→ WHAT TO WORK ON:
Take the line that contains "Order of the" and all lines after it, up to and including the last line of the data, and write them out exactly; nothing else belongs in the answer.

→ GIVEN INFORMATION:
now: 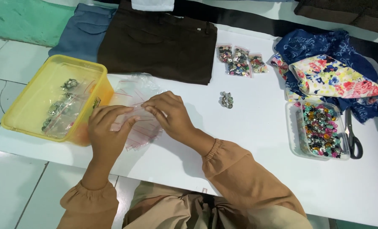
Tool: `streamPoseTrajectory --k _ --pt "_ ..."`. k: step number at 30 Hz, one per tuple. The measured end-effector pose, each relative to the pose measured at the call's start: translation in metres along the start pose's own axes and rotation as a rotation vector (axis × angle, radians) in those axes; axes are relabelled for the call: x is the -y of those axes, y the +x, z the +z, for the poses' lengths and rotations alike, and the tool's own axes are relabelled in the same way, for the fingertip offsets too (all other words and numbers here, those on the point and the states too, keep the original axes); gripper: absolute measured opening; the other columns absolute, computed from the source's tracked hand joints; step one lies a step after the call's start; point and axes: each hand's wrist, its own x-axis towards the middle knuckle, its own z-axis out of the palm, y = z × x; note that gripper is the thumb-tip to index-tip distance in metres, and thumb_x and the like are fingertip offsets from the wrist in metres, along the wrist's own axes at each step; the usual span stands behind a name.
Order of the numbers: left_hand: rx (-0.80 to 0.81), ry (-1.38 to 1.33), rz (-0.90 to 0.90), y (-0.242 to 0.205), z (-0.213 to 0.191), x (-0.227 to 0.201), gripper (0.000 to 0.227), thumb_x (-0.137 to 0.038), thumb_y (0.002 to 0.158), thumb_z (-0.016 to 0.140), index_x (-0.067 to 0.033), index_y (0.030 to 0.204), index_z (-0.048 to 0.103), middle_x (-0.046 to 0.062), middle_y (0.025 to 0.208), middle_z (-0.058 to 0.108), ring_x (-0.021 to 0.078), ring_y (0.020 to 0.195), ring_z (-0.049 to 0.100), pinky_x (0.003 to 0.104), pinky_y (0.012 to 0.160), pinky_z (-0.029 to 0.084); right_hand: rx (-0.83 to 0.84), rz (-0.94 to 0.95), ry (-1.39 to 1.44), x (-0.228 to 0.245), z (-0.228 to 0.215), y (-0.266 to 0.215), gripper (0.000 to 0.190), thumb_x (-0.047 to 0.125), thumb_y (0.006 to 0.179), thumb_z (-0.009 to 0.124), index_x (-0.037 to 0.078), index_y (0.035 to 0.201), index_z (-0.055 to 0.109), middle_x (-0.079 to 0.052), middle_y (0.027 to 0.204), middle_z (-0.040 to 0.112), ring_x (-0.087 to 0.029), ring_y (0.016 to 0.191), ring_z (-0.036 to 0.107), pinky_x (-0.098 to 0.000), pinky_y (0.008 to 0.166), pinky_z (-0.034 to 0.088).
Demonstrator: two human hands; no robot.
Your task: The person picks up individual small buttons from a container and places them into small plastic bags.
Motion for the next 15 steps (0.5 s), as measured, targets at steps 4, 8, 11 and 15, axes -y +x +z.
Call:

→ OUTPUT OF THE EXERCISE:
Order of the numbers: left_hand: rx (-0.80 to 0.81), ry (-1.38 to 1.33), rz (-0.90 to 0.90), y (-0.242 to 0.205), z (-0.213 to 0.191), x (-0.227 to 0.201), gripper (0.000 to 0.227), thumb_x (-0.137 to 0.038), thumb_y (0.002 to 0.158), thumb_z (-0.016 to 0.140), index_x (-0.067 to 0.033), index_y (0.030 to 0.204), index_z (-0.048 to 0.103), middle_x (-0.046 to 0.062), middle_y (0.025 to 0.208), middle_z (-0.058 to 0.108), ring_x (-0.021 to 0.078), ring_y (0.020 to 0.195), ring_z (-0.049 to 0.100), pinky_x (0.003 to 0.104), pinky_y (0.012 to 0.160), pinky_z (-0.029 to 0.084); right_hand: rx (-0.83 to 0.84), rz (-0.94 to 0.95), ry (-1.39 to 1.44), x (-0.228 to 0.245), z (-0.228 to 0.215), y (-0.266 to 0.215), gripper (0.000 to 0.190), thumb_x (-0.047 to 0.125), thumb_y (0.006 to 0.179), thumb_z (-0.009 to 0.124), index_x (-0.037 to 0.078), index_y (0.035 to 0.201), index_z (-0.055 to 0.109), middle_x (-0.079 to 0.052), middle_y (0.027 to 0.204), middle_z (-0.040 to 0.112), ring_x (-0.087 to 0.029), ring_y (0.016 to 0.191), ring_z (-0.036 to 0.107), pinky_x (-0.098 to 0.000), pinky_y (0.008 to 0.166), pinky_z (-0.034 to 0.088).
Demonstrator: two human hands; no robot.
Your task: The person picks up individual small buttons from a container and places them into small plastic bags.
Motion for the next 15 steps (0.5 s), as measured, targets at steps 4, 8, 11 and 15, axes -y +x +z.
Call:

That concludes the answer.